Actually that part's not true. I recently wrote a book that included some of Seattle's history. Harbor Island and much of what is now the industrial area south of the Seattle downtown was actually underwater most of the time. Elliot Bay came right up and lapped against the bluff that the elevated I-5 runs along today.
In the late 1800s or early 1900s (I'd have to go back to the book to get the exact date) a proposal was made to connect Lake Washington to Puget Sound. This was prior to the Lake Union Ship Canal, locks, and Montlake Cut. The proposal called for digging a canal through what at the time seemed like the shortest route, from Elliot Bay immediately south of Seattle through the narrow valley that I-90 runs through today to join I-5, and through the ridge between the Rainier Valley and the lake.

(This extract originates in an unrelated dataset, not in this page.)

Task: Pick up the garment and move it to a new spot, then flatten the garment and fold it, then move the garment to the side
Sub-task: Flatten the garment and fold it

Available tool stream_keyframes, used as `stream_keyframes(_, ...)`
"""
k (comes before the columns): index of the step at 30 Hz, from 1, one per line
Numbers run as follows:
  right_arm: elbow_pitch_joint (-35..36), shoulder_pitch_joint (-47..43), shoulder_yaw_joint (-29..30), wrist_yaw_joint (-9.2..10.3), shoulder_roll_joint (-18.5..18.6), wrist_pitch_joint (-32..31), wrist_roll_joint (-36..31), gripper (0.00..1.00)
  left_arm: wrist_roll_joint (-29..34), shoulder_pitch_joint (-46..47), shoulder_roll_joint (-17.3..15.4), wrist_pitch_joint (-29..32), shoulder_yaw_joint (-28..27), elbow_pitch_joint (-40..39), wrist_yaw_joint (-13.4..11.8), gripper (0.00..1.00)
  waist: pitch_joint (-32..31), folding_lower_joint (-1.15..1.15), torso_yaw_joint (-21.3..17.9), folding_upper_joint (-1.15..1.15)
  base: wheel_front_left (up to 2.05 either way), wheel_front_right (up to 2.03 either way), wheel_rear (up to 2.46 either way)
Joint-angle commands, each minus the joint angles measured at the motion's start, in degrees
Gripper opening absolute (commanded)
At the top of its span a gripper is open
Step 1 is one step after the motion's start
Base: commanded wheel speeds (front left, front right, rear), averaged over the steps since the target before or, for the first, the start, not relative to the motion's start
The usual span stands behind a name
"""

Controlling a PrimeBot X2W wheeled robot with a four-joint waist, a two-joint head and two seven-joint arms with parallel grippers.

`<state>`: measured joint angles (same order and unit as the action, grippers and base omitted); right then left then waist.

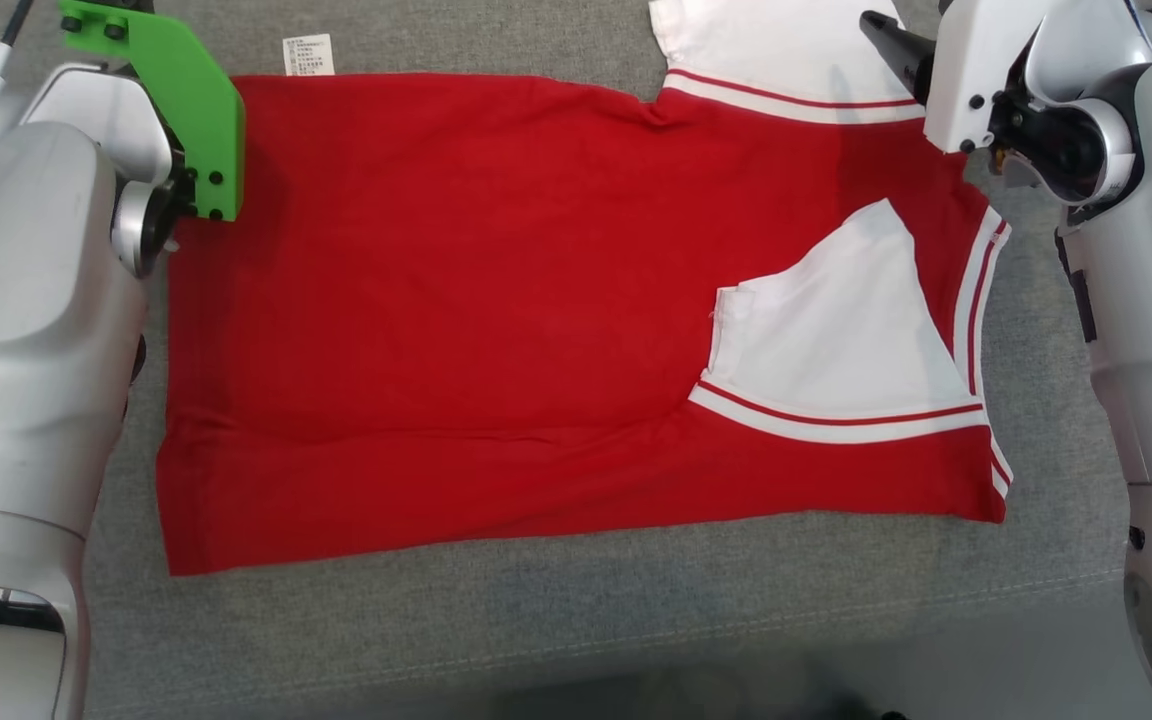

In essence the same route followed by I-90 today.
Work was started on this cut and it went on for some time until it began to be obvious that this route, while shorter, was way too much effort and would not be cost-effective. But quite a bit of the west end of the canal was dug before they halted the project and the spoils all went into the bay and formed a good part of what today is Harbor Island.
Over the following years other dredging and earthmoving projects like the huge Denny Regrade also resulted in dirt that was added to Harbor Island and the South Seattle industrial area. The Denny Regrade project alone resulted in hundreds if not thousands of barge-loads of what used to be Denny Hill that were towed into the south bay and dumped.
So ships calling at Seattle in ballast undoubtedly contributed to the massive landfill in the south bay, but compared to the huge earthmoving projects like the original Lake Washington-Elliot Bay canal and the Denny Regrade, their contribution would not have been much.
First photo below is the Seattle waterfront in 1881. The hill directly behind the waterfront is Denny Hill and it is where the downtown core of Seattle sits today. Next two shots are the Denny Hill Regrade in progress in the early 1900s. Almost the entire hill was removed using the same kind of hydraulic monitors that were used in mining. House owners who refused to sell their property to the city were simply bypassed and their houses isolated on vertical mounds of earth. Eventually, of course, they sold. Some of the nicer homes were moved but most of them were simply blasted to bits by the monitors.
The dirt and debris from the removal of the hill was carried to the waterfront in railcars or in long sluices where it was dumped into barges like the one in the last photo. The barges were hauled to the south end of Elliot Bay and dumped where the spoils from the earlier Lake Washington canal project had been dumped.